Assignment: The word "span" occurs in some of the lines below; copy each of those lines.

= Beginning of Section =

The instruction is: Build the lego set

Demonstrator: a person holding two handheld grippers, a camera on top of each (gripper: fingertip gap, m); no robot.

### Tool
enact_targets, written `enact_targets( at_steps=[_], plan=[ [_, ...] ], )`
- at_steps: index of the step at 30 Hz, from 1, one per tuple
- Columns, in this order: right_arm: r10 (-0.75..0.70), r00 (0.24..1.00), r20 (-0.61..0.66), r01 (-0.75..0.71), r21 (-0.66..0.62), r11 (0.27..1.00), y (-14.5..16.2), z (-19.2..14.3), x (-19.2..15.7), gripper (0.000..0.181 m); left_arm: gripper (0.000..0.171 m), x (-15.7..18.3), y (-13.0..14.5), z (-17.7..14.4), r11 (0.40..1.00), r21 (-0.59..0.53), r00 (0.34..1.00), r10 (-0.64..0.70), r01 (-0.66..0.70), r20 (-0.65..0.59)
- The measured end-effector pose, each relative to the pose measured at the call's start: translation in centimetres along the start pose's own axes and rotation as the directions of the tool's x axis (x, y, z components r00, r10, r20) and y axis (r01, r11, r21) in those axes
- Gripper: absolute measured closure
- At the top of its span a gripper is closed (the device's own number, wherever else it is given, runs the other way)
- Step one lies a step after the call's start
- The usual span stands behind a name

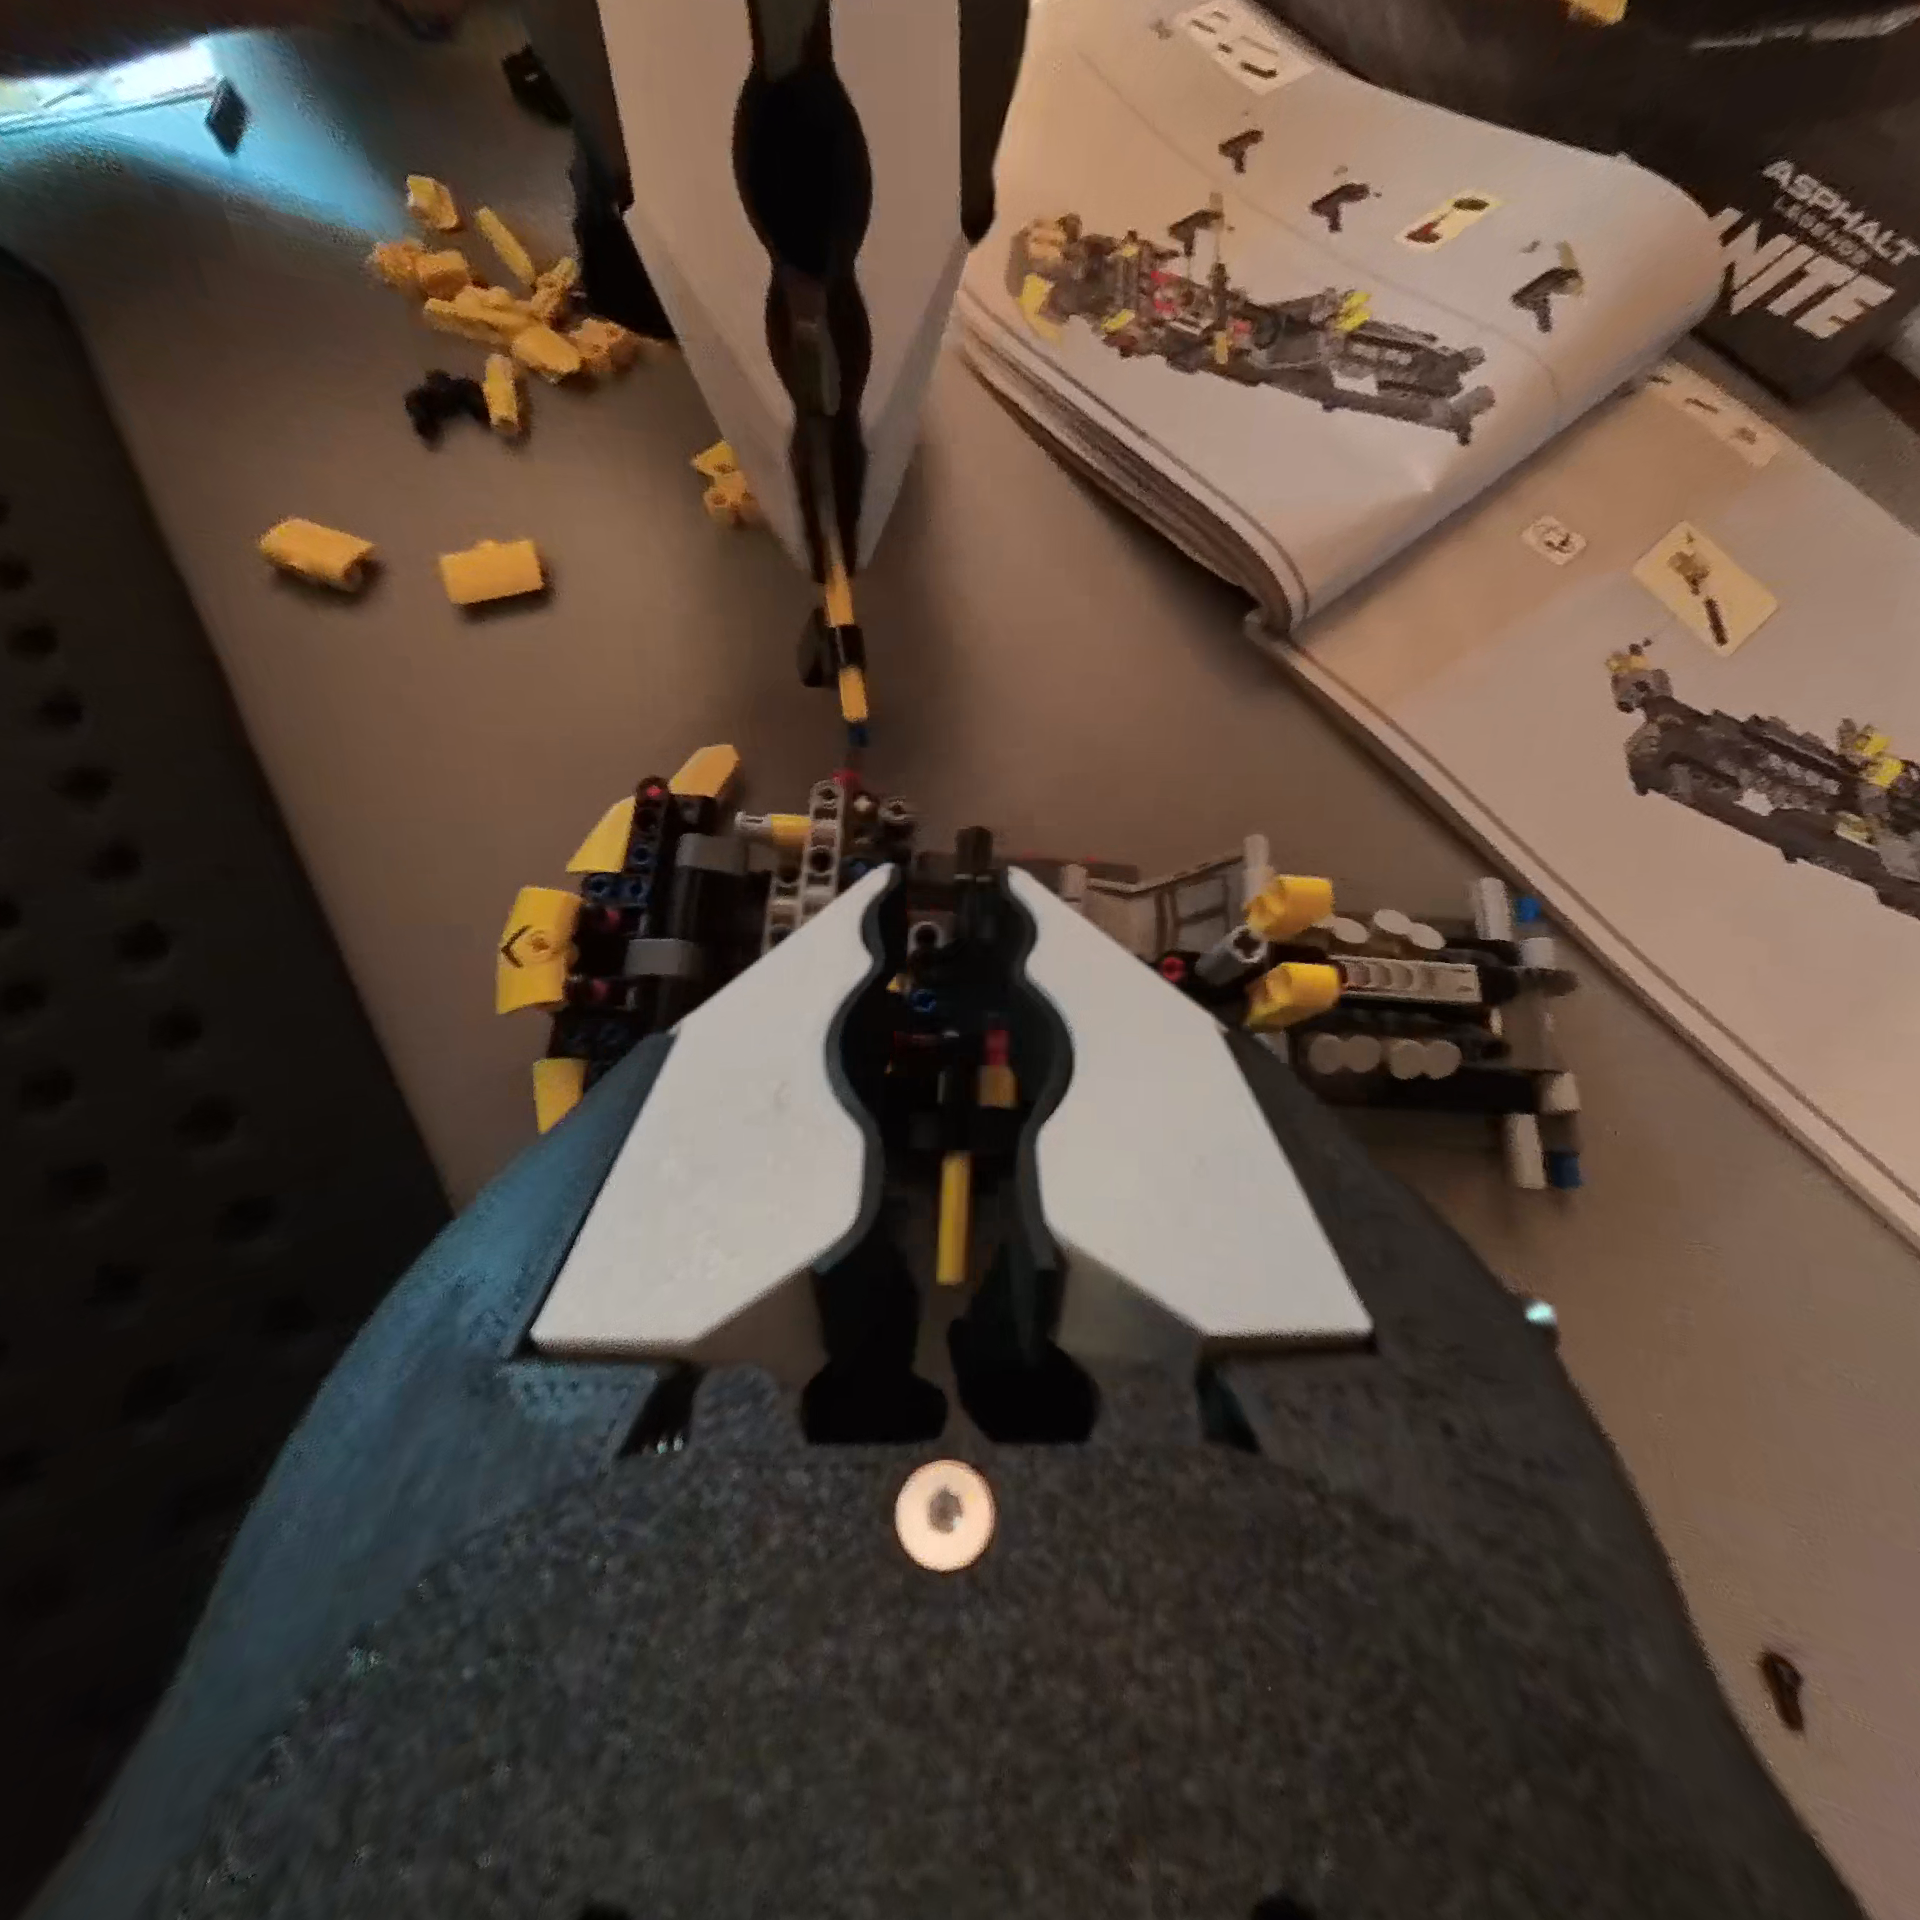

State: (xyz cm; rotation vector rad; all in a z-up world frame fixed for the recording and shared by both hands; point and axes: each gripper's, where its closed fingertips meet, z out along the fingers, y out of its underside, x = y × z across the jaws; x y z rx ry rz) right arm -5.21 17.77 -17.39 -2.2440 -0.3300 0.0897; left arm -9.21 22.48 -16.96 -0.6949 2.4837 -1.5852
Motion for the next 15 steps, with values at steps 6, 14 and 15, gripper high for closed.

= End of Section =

Written response:
- At the top of its span a gripper is closed (the device's own number, wherever else it is given, runs the other way)
- The usual span stands behind a name

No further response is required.